### Task to carry out
Word-for-word transcription: reproduce all of the data, but not the pictures.

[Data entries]

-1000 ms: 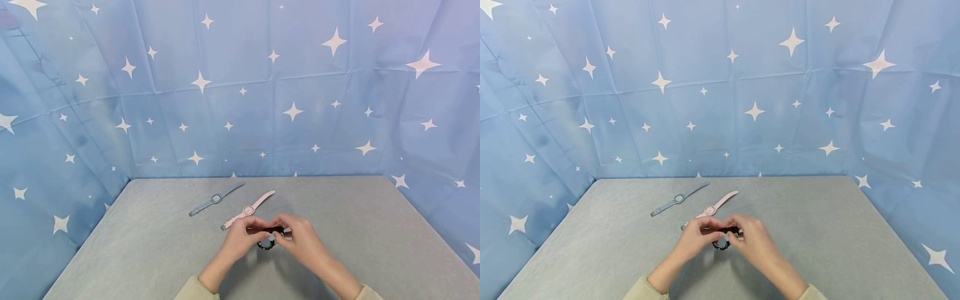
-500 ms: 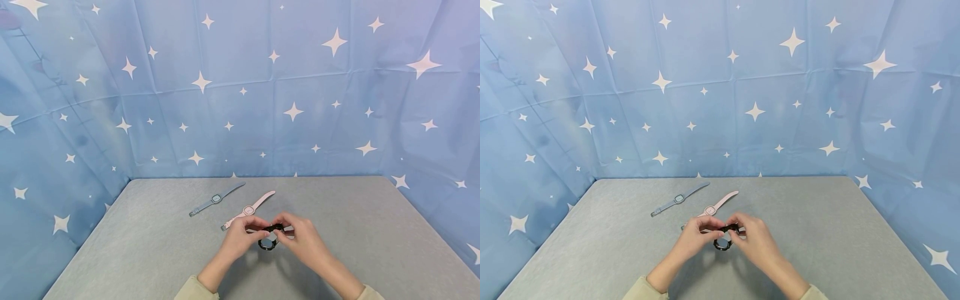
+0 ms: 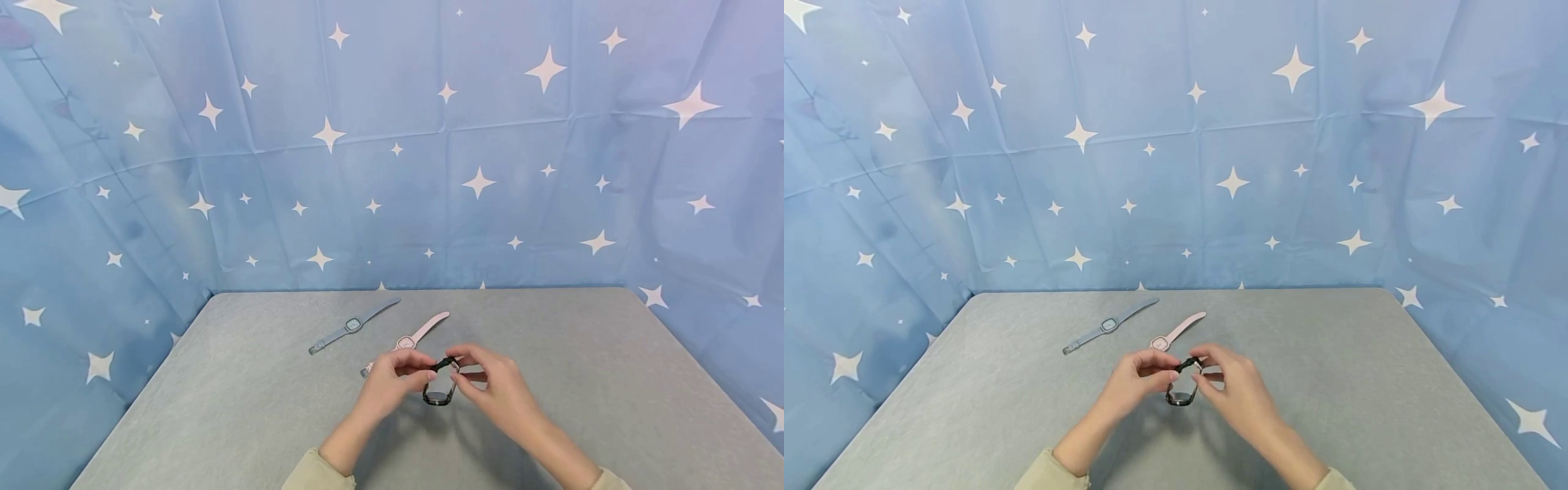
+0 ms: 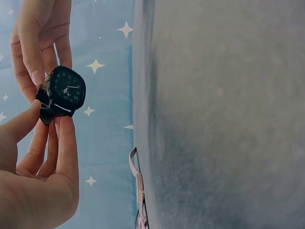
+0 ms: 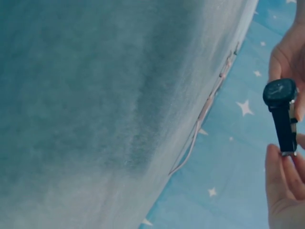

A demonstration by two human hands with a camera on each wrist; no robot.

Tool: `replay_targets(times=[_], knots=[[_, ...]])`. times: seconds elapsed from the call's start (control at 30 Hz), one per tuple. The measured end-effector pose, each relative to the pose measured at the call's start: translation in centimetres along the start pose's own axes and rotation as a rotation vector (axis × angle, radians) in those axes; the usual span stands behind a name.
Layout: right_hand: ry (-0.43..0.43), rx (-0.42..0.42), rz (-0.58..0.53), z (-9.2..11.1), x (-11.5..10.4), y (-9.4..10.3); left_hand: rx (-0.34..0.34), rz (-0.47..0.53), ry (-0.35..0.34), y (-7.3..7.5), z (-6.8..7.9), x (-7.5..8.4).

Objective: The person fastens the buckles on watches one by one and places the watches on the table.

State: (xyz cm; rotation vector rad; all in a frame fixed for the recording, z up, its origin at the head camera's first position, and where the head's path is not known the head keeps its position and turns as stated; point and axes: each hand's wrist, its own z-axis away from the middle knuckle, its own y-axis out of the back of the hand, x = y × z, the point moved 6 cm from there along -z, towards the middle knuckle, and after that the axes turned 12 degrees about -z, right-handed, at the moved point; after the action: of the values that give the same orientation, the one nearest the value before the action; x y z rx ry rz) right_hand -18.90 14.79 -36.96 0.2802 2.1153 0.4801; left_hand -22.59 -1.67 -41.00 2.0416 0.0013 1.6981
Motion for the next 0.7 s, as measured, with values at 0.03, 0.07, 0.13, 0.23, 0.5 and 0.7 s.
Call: replay_targets(times=[0.03,0.07,0.13,0.23,0.5,0.7], knots=[[0.006,0.0,-0.002,0.03,0.0,0.03,-0.002,0.015,0.011,0.03,-0.01,-0.06],[0.011,-0.002,-0.005,0.05,0.03,0.04,-0.003,0.034,0.019,0.07,-0.02,-0.1],[0.016,-0.006,-0.013,0.13,0.06,0.08,-0.003,0.065,0.04,0.15,0.01,-0.13],[0.038,-0.014,-0.024,0.26,-0.01,0.13,-0.002,0.106,0.077,0.26,0.07,-0.17],[0.081,-0.032,-0.03,0.55,-0.23,0.21,-0.008,0.168,0.124,0.46,0.08,-0.43],[0.067,-0.079,-0.028,0.77,0.01,0.06,-0.02,0.216,0.153,0.5,0.03,-0.65]])
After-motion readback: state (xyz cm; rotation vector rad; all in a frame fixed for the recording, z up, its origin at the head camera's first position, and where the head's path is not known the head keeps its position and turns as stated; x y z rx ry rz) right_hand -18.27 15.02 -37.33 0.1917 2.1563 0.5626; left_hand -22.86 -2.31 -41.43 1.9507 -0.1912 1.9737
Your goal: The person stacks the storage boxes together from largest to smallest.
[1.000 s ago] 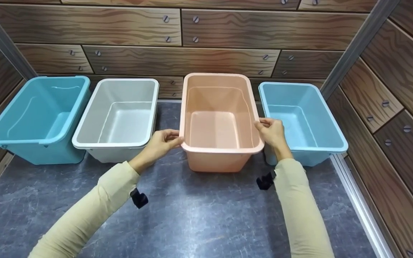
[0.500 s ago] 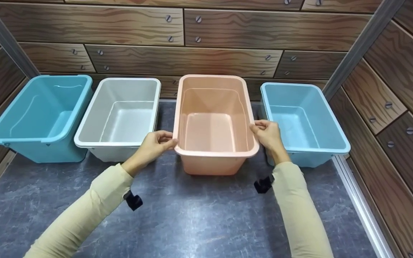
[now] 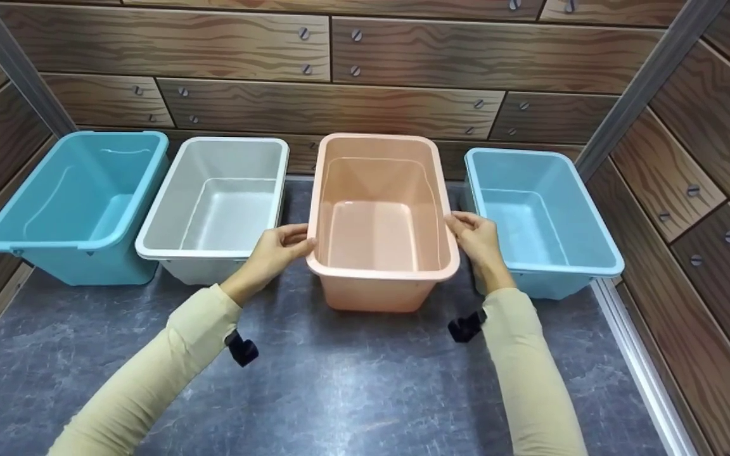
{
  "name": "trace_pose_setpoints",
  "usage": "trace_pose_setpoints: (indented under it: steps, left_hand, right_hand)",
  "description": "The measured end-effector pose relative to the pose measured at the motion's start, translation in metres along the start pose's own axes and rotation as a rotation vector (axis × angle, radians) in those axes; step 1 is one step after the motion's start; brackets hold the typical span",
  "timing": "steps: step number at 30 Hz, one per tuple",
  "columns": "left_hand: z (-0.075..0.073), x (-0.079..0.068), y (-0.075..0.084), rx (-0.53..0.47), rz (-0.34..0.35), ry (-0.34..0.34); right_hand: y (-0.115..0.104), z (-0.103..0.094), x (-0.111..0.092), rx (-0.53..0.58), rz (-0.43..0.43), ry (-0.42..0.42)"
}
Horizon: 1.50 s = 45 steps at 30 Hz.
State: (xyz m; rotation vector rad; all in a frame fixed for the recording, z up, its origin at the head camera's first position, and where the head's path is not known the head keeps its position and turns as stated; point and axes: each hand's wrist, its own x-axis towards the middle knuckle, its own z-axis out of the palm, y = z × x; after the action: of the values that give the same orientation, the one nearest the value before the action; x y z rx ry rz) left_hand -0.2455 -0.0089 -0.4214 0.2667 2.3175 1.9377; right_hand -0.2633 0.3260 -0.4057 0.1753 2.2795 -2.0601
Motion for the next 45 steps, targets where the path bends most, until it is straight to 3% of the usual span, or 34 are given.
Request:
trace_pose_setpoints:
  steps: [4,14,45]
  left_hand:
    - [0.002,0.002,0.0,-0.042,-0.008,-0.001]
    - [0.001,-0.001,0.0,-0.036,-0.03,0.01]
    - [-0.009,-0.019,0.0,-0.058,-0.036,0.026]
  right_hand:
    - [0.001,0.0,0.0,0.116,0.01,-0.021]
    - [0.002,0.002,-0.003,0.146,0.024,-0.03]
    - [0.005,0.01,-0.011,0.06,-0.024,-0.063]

### Answer space
-1000 ms: 
-500 ms: 
+0 ms: 
+0 ms: 
+0 ms: 

A demonstration by two human hands with a camera on each wrist; no robot.

Tool: `replay_targets(times=[_], knots=[[_, ...]])`. times: seconds elapsed from the call's start (control at 30 Hz), one per tuple. The measured end-effector pose, each relative to the pose measured at the call's start: translation in centimetres along the start pose's own axes and rotation as a rotation vector (axis × angle, radians) in those axes; the usual span stands behind a name.
Layout: right_hand: ry (-0.43..0.43), rx (-0.42..0.42), rz (-0.58..0.53), z (-9.2..11.1), x (-11.5..10.4), y (-9.4..10.3); left_hand: rx (-0.34..0.34), rz (-0.47..0.53), ry (-0.35..0.34), y (-7.3..7.5), z (-6.8..7.9), x (-7.5..8.4).

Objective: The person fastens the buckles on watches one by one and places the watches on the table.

State: (xyz cm; rotation vector rad; all in a frame fixed for the recording, z up, its origin at the head camera's first position, and where the head's path is not known the head keeps its position and turns as stated; point and axes: each hand's wrist, its own z-axis away from the middle knuckle, its own y-axis out of the back of the hand, x = y × z, the point moved 6 cm from there along -z, towards the middle knuckle, and after that the axes turned 12 degrees about -z, right-handed, at the moved point; after the action: of the values that give the same orientation, the one nearest the value before the action; x y z rx ry rz) right_hand -18.90 14.79 -36.96 0.2802 2.1153 0.4801; left_hand -22.59 -1.67 -41.00 2.0416 0.0013 1.6981
Motion for the next 0.7 s, as measured, with values at 0.03, 0.07, 0.13, 0.23, 0.5 and 0.7 s.
Call: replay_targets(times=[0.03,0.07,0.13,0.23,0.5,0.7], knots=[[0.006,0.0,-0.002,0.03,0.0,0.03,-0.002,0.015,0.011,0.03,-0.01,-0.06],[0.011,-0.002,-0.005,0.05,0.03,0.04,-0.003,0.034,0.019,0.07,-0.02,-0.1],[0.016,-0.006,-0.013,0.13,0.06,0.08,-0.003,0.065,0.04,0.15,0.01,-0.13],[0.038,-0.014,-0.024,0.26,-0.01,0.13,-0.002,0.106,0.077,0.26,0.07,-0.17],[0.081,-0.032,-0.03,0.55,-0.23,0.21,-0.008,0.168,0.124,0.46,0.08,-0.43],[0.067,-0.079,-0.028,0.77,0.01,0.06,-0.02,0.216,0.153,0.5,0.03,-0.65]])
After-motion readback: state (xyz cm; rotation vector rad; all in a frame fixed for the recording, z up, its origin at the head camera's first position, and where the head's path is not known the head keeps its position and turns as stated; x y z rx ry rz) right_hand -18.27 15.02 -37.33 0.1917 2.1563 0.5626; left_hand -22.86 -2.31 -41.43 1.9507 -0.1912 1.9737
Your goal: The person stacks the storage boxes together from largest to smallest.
[1.000 s ago] 
[0.500 s ago] 
[now] 
{
  "name": "trace_pose_setpoints",
  "usage": "trace_pose_setpoints: (indented under it: steps, left_hand, right_hand)",
  "description": "The measured end-effector pose relative to the pose measured at the motion's start, translation in metres along the start pose's own axes and rotation as a rotation vector (axis × angle, radians) in those axes; step 1 is one step after the motion's start; brackets hold the typical span",
  "timing": "steps: step number at 30 Hz, one per tuple",
  "columns": "left_hand: z (-0.075..0.073), x (-0.079..0.068), y (-0.075..0.084), rx (-0.53..0.47), rz (-0.34..0.35), ry (-0.34..0.34); right_hand: y (-0.115..0.104), z (-0.103..0.094), x (-0.111..0.092), rx (-0.53..0.58), rz (-0.43..0.43), ry (-0.42..0.42)"
}
Horizon: 1.50 s = 45 steps at 30 Hz.
State: (xyz m; rotation vector rad; all in a frame fixed for the recording, z up, its origin at the head camera's first position, and where the head's path is not known the head keeps its position and turns as stated; point and axes: each hand's wrist, its own x-axis towards the middle knuckle, its own z-axis out of the palm, y = z × x; after the action: of the values that give the same orientation, the one nearest the value before the action; x y z rx ry rz) left_hand -0.2455 -0.0089 -0.4214 0.2667 2.3175 1.9377; right_hand -0.2633 0.3260 -0.4057 0.1753 2.2795 -2.0601
Motion for the next 45 steps, targets where the path bends most, until it is straight to 3% of the usual span, or 34 are given.
Request:
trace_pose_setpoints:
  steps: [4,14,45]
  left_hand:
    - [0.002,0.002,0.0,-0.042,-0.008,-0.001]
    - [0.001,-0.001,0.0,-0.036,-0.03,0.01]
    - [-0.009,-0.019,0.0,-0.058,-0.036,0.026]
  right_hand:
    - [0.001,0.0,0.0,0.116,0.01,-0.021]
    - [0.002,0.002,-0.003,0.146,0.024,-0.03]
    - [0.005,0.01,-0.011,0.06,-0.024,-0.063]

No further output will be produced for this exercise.